- [WORK ORDER]:
From the material below, copy each line that holds the word "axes".

- [DATA BLOCK]:
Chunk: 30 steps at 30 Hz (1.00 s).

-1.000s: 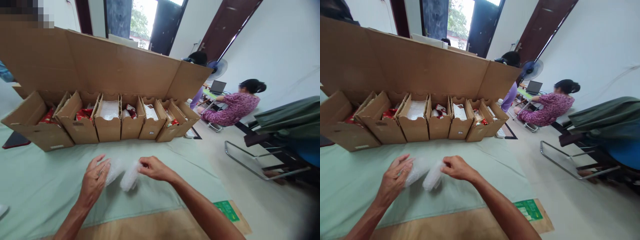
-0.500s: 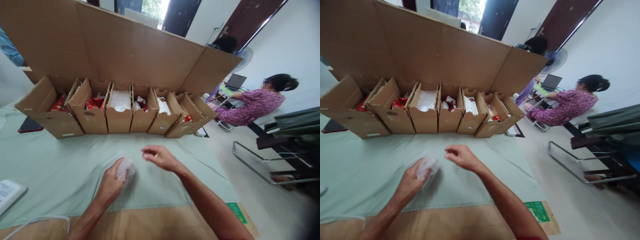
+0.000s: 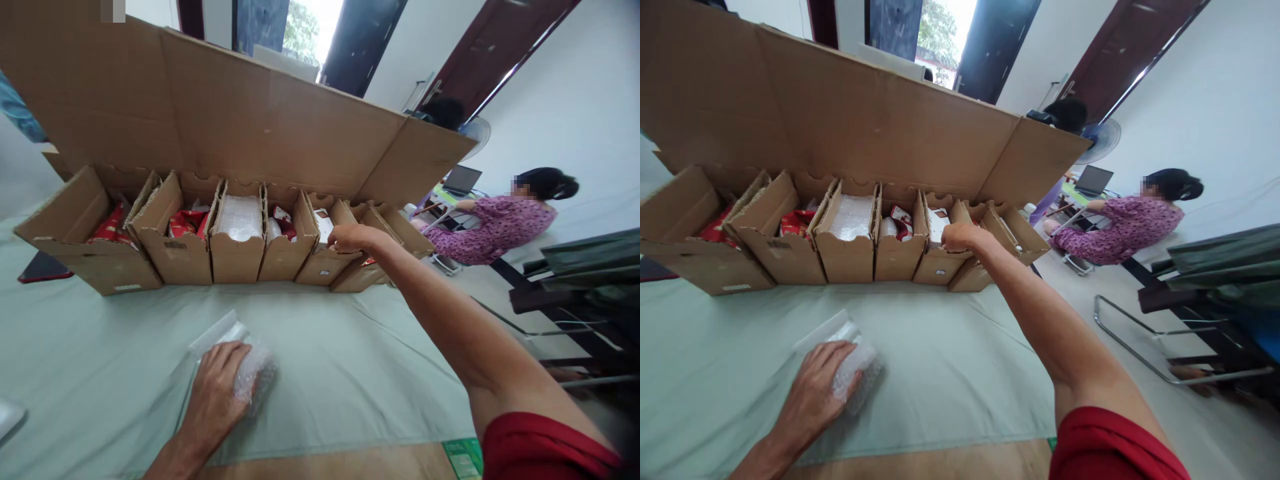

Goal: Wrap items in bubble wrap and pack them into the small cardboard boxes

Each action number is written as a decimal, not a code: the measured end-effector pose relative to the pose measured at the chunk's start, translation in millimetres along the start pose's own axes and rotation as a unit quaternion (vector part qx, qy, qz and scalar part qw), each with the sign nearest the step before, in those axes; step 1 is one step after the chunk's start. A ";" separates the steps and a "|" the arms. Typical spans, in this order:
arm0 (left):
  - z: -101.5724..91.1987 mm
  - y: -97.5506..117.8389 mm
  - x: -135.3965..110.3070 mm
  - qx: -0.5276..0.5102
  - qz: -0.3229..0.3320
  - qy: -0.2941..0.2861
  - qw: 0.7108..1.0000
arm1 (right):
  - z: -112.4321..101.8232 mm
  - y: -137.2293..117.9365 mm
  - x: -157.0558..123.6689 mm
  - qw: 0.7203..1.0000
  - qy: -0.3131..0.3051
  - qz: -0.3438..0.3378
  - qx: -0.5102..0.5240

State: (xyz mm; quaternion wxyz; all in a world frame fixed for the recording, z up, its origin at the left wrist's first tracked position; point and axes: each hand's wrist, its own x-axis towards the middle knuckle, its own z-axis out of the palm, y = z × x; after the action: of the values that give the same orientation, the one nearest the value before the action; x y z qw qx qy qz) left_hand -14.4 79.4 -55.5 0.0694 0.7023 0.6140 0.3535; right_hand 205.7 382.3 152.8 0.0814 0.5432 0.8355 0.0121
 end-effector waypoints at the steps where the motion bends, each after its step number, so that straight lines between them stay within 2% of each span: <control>1: -2.7 -0.8 1.3 0.024 0.002 0.017 1.000 | 3.5 -1.2 -1.0 1.000 -0.014 0.010 -0.007; 3: -6.9 -2.6 4.5 0.069 -0.018 0.029 0.997 | 10.6 -5.3 -4.0 0.998 -0.046 0.038 -0.022; 5: -7.5 -5.1 6.8 0.103 -0.048 0.009 0.993 | 17.9 -11.8 -7.2 0.996 -0.048 0.064 -0.029; 8: -4.9 -10.1 7.3 0.128 -0.063 -0.032 0.989 | 22.6 -20.3 -15.3 0.995 -0.024 0.092 -0.029; 10: -4.4 -13.7 6.0 0.120 -0.057 -0.033 0.991 | 15.8 -20.6 -27.8 0.994 0.001 0.104 -0.026; 11: -5.2 -15.2 5.1 0.107 -0.053 -0.026 0.992 | 9.2 -18.9 -37.4 0.993 0.037 0.109 -0.016; 13: -9.3 -16.7 3.0 0.068 -0.047 -0.004 0.997 | -7.0 -15.1 -63.9 0.980 0.168 0.099 0.045; 14: -12.7 -16.2 1.8 0.044 -0.045 0.007 0.998 | -14.3 -14.9 -80.0 0.960 0.252 0.081 0.095; 16: -22.3 -12.3 -0.7 -0.002 -0.040 0.030 0.999 | -20.4 -22.1 -114.2 0.896 0.393 0.019 0.207; 18: -35.5 -4.5 -3.1 -0.038 -0.010 0.057 0.998 | -9.2 -41.7 -144.4 0.852 0.436 -0.036 0.288; 19: -42.8 0.4 -4.2 -0.054 0.018 0.067 0.996 | 3.2 -55.3 -156.4 0.847 0.424 -0.061 0.316; 21: -56.6 10.4 -6.4 -0.070 0.078 0.065 0.992 | 36.7 -85.8 -173.5 0.861 0.350 -0.120 0.348; 23: -65.0 18.0 -8.5 -0.063 0.109 0.031 0.992 | 69.4 -112.8 -182.6 0.882 0.219 -0.209 0.362; 25: -65.3 20.7 -9.9 -0.057 0.122 -0.022 0.991 | 86.0 -128.1 -183.8 0.878 0.076 -0.302 0.363; 26: -62.7 20.0 -10.2 -0.065 0.127 -0.042 0.989 | 85.1 -129.9 -180.4 0.872 0.034 -0.328 0.362; 27: -58.8 18.2 -10.3 -0.079 0.130 -0.055 0.987 | 77.9 -128.0 -173.5 0.871 0.020 -0.334 0.360; 28: -54.3 15.8 -10.3 -0.094 0.128 -0.060 0.986 | 65.2 -123.1 -162.3 0.878 0.038 -0.318 0.354; 30: -44.9 10.5 -10.5 -0.113 0.107 -0.056 0.986 | 29.3 -108.1 -126.7 0.908 0.130 -0.236 0.320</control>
State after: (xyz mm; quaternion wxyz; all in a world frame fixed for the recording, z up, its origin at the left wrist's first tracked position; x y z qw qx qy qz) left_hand -31.9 52.2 -21.0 0.1441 0.7702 0.4866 0.3864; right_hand 162.4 220.8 127.7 -0.2059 0.3211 0.9015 -0.2047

- [ANSWER BOX]:
Each action number is written as a decimal, not a code: the measured end-effector pose relative to the pose measured at the chunk's start, translation in millimetres along the start pose's own axes and rotation as a unit quaternion (vector part qx, qy, qz and scalar part qw), each with the sign nearest the step before, in those axes; step 1 is one step after the chunk's start. A ";" separates the steps and a "|" the arms. Typical spans, in this order:
State: (xyz mm; quaternion wxyz; all in a world frame fixed for the recording, z up, its origin at the left wrist's first tracked position; point and axes: each hand's wrist, its own x-axis towards the middle knuckle, its own z-axis out of the palm, y = z × x; after the action: of the values that give the same orientation, the one nearest the value before the action; x y z qw qx qy qz) left_hand -14.4 79.4 -55.5 0.0694 0.7023 0.6140 0.3535; right_hand 205.7 382.3 152.8 0.0814 0.5432 0.8355 0.0121

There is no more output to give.